By Ruth Steinhardt
The George Washington University’s LGBT Health Policy and Practice Program received a GLMA Health Professionals Advancing LGBTQ Equality Achievement Award this September in recognition of its significant contributions to improving health outcomes for LGBTQ individuals.
“We’re so honored that our professional colleagues recognize that the work we’re doing is important,” said Stephen Forssell, the program’s founding director. “It feels terrific.”
The 18-credit graduate certificate, housed since 2013 in the Columbian College of Arts and Sciences, aims to help improve the quality of health care offered to the LGBT population. To that end, it enrolls students from across the disciplines, including public health, public policy, mental health, social work, nursing and medical science.
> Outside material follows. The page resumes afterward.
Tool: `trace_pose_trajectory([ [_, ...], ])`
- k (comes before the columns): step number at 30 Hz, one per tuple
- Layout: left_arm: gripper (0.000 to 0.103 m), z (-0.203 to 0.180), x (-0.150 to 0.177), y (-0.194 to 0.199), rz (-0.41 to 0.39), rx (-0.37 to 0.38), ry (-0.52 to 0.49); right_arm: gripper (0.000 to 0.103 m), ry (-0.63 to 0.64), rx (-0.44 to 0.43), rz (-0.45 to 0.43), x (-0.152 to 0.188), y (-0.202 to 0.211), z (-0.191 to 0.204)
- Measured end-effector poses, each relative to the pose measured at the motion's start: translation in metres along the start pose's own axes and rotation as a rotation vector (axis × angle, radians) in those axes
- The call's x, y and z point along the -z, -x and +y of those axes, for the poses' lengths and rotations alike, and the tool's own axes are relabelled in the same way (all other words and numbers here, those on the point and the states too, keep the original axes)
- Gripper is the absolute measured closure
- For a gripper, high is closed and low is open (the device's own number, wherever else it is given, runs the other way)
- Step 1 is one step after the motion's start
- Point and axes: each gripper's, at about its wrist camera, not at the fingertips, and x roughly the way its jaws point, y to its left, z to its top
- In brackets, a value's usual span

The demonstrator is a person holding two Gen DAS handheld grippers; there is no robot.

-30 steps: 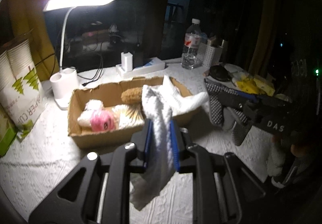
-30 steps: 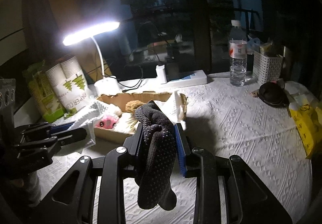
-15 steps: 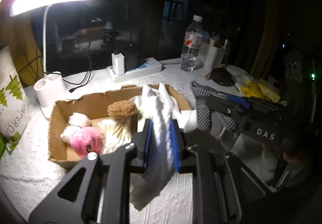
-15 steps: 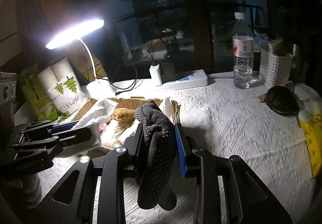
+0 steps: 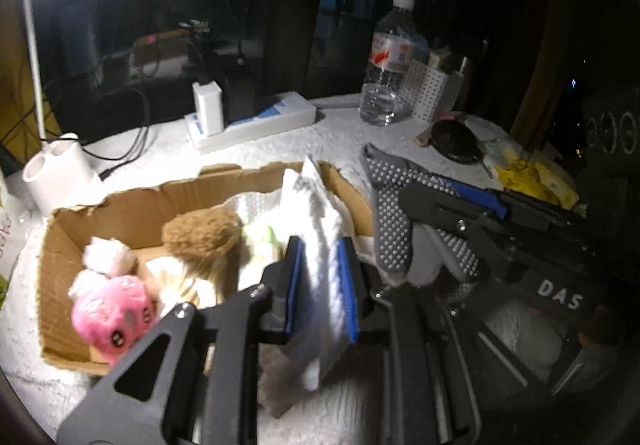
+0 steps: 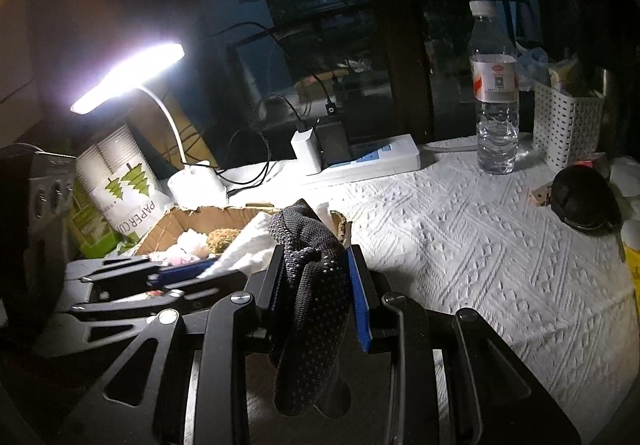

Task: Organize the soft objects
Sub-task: 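Carry the white cloth with the left tool while the right tool carries the glove to the box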

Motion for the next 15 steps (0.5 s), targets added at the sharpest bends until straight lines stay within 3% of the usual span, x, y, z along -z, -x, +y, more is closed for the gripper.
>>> trace_pose_trajectory([
  [9,0.082,0.005,0.007,-0.042,0.101,-0.008,0.016,0.072,-0.018,-0.009,0.02,0.001,-0.014,-0.008],
  [14,0.071,0.006,0.006,-0.036,0.096,-0.008,0.014,0.072,-0.018,0.01,0.021,-0.001,-0.015,-0.007],
  [15,0.063,0.007,0.006,-0.034,0.09,-0.007,0.013,0.072,-0.017,0.014,0.019,-0.001,-0.014,-0.006],
])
Some are professional health care workers, advocates or activists, while others are students concurrently enrolled in other programs at GW or elsewhere.
“We have social workers, clinical psychiatrists, school counselors, public health people, nurses, activists—all people who are dealing with health, broadly defined, and all in professional environments where they have one-on-one contact with members of the LGBT community who need care,” Dr. Forssell said.
The program’s hybrid format—mostly online classes, with two weeklong campus residency periods—makes it accessible to a variety of potential enrollees.
“The model had to be able to include students outside Washington, D.C., and even around the world, but we didn’t want to be just online either, because having face-to-face relationships with faculty and colleagues we thought was very important,” Dr. Forssell said. “Since we’re also interested in changing policy, with D.C. being the center of federal policy on health, we wanted students to have that experience of coming here. We go to Capitol Hill, we meet with policymakers and members of Congress, and we give them policy input and ask for commitments.”
Students are required to complete a capstone project resulting in a concrete product or outcome for an existing community setting. Many of the projects have been implemented on a wider scale or published in academic journals, Dr. Forssell said.
One student, Timothy DeVita, used his capstone to work with faculty and student groups at the medical school to which he’d been admitted, working to redesign students’ preclinical training to be more adherent to the Association of American Medical Colleges’ standards for LGBT cultural competency. The project was slightly more ambitious than a single capstone could accommodate, since updating those curricula required lengthy approval processes from medical students and faculty at the school. But Dr. Forssell said Mr. DeVita recently received confirmation that the content he had created for the preclinical curriculum was approved and would be implemented—at the very school where he is now a medical student.
“We have so many students that make us feel good about the future of this work,” Dr. Forssell said. “We think outside the box here, and that’s encouraged.”